* What is needed:
With the pictures omitted, repeat exactly the lines below starting with the line that has "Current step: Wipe" and going on through the line that has "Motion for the".

* Dataset extract:
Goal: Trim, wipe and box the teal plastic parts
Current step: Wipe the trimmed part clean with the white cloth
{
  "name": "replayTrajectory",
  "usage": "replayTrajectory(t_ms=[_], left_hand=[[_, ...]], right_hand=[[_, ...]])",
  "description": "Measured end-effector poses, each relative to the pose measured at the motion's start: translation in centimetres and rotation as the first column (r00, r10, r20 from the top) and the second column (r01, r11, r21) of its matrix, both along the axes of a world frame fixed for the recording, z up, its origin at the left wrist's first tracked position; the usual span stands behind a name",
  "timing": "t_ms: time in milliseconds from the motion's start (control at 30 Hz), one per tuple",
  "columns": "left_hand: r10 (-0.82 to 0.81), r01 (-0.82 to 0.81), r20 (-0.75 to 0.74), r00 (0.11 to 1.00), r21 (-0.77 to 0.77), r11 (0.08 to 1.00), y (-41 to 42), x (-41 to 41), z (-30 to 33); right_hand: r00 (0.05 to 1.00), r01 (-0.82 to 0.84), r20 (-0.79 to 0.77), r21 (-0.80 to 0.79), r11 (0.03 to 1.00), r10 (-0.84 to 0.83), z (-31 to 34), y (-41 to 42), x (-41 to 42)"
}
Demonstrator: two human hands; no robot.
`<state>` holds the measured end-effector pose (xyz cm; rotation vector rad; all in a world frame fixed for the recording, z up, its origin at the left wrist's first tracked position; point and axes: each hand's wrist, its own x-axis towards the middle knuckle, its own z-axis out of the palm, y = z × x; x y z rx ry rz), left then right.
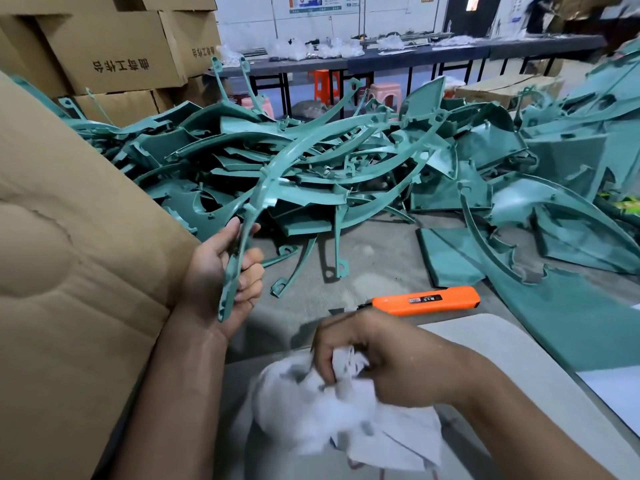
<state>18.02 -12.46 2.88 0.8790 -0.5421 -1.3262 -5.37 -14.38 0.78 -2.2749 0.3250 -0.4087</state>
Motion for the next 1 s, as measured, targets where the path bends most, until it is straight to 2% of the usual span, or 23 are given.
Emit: replayTrajectory(t_ms=[67, 133, 200, 233, 267, 300, 367, 400, 433, 500, 567, 667, 733, 800, 867, 1000], left_hand=[[0.064, -0.055, 0.154, 0.986, -0.058, 0.997, 0.0, -0.6, -0.2], [0.159, -0.121, 0.327, 0.932, -0.134, 0.984, 0.0, -1.7, -0.3], [0.238, -0.161, 0.376, 0.895, -0.225, 0.961, -0.2, -2.7, -0.5], [0.247, -0.152, 0.381, 0.891, -0.261, 0.953, -0.3, -3.2, -0.5], [0.234, -0.126, 0.391, 0.89, -0.282, 0.951, -0.4, -3.6, -0.5], [0.207, -0.09, 0.405, 0.89, -0.289, 0.953, -0.5, -4.0, -0.6], [0.152, -0.015, 0.459, 0.876, -0.288, 0.958, -0.6, -4.6, -0.8], [0.133, 0.013, 0.487, 0.863, -0.286, 0.958, -0.6, -4.8, -1.0], [0.125, 0.029, 0.501, 0.856, -0.29, 0.957, -0.6, -5.0, -1.2], [0.139, 0.03, 0.515, 0.846, -0.305, 0.952, -0.6, -5.4, -1.2], [0.149, 0.036, 0.539, 0.829, -0.318, 0.948, -0.8, -5.8, -1.4], [0.158, 0.008, 0.497, 0.853, -0.316, 0.949, -0.9, -6.7, -1.6], [0.223, -0.102, 0.463, 0.858, -0.273, 0.957, -1.2, -7.4, -1.8], [0.277, -0.207, 0.466, 0.84, -0.198, 0.958, -1.4, -8.2, -1.9], [0.253, -0.202, 0.482, 0.839, -0.157, 0.967, -1.7, -9.0, -2.2], [0.206, -0.143, 0.567, 0.797, -0.155, 0.978, -2.0, -9.2, -2.7]], right_hand=[[0.98, 0.133, 0.137, 0.104, 0.986, -0.147, -0.2, -0.5, -0.2], [0.909, 0.281, 0.24, 0.247, 0.927, -0.34, -0.1, -0.9, -0.4], [0.773, 0.404, 0.274, 0.483, 0.777, -0.572, 0.1, -1.1, -0.5], [0.695, 0.401, 0.253, 0.641, 0.654, -0.673, 0.2, -1.2, -0.6], [0.624, 0.341, 0.219, 0.788, 0.513, -0.75, 0.4, -1.2, -0.6], [0.601, 0.208, 0.223, 0.884, 0.419, -0.768, 0.5, -1.3, -0.6], [0.632, -0.091, 0.264, 0.959, 0.269, -0.728, 1.4, -1.2, -0.9], [0.633, -0.161, 0.252, 0.968, 0.194, -0.732, 1.6, -1.3, -1.2], [0.617, -0.211, 0.259, 0.964, 0.161, -0.743, 1.8, -1.4, -1.4], [0.556, -0.2, 0.288, 0.957, 0.211, -0.779, 1.8, -1.3, -1.3], [0.525, -0.058, 0.312, 0.941, 0.333, -0.792, 1.7, -1.0, -0.9], [0.558, 0.001, 0.399, 0.877, 0.481, -0.728, 0.8, -0.9, -0.3], [0.552, 0.136, 0.416, 0.81, 0.57, -0.723, 0.5, -1.1, -0.2], [0.484, 0.309, 0.404, 0.751, 0.583, -0.776, 0.0, -1.6, -0.2], [0.436, 0.398, 0.401, 0.717, 0.573, -0.805, -0.1, -1.8, -0.2], [0.48, 0.494, 0.403, 0.61, 0.62, -0.779, 0.3, -1.8, -0.6]])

* Your response:
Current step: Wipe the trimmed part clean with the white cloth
{
  "name": "replayTrajectory",
  "usage": "replayTrajectory(t_ms=[_], left_hand=[[_, ...]], right_hand=[[_, ...]])",
  "description": "Measured end-effector poses, each relative to the pose measured at the motion's start: translation in centimetres and rotation as the first column (r00, r10, r20 from the top) and the second column (r01, r11, r21) of its matrix, both along the axes of a world frame fixed for the recording, z up, its origin at the left wrist's first tracked position; the usual span stands behind a name",
  "timing": "t_ms: time in milliseconds from the motion's start (control at 30 Hz), one per tuple",
  "columns": "left_hand: r10 (-0.82 to 0.81), r01 (-0.82 to 0.81), r20 (-0.75 to 0.74), r00 (0.11 to 1.00), r21 (-0.77 to 0.77), r11 (0.08 to 1.00), y (-41 to 42), x (-41 to 41), z (-30 to 33); right_hand: r00 (0.05 to 1.00), r01 (-0.82 to 0.84), r20 (-0.79 to 0.77), r21 (-0.80 to 0.79), r11 (0.03 to 1.00), r10 (-0.84 to 0.83), z (-31 to 34), y (-41 to 42), x (-41 to 42)"
}
Demonstrator: two human hands; no robot.
`<state>` holds the measured end-effector pose (xyz cm; rotation vector rad; all in a world frame fixed for the recording, z up, its origin at the left wrist's first tracked position; point and axes: each hand's wrist, its own x-axis towards the middle knuckle, its own z-axis out of the palm, y = z × x; x y z rx ry rz), left then right.
<state>18.02 -12.46 2.88 0.8790 -0.5421 -1.3262 -5.37 -14.38 0.78 -2.2749 0.3250 -0.4087</state>
Motion for the next 1 s, as measured, targets where the path bends most, until it is straight to 2% of the usual span, or 23 are given.

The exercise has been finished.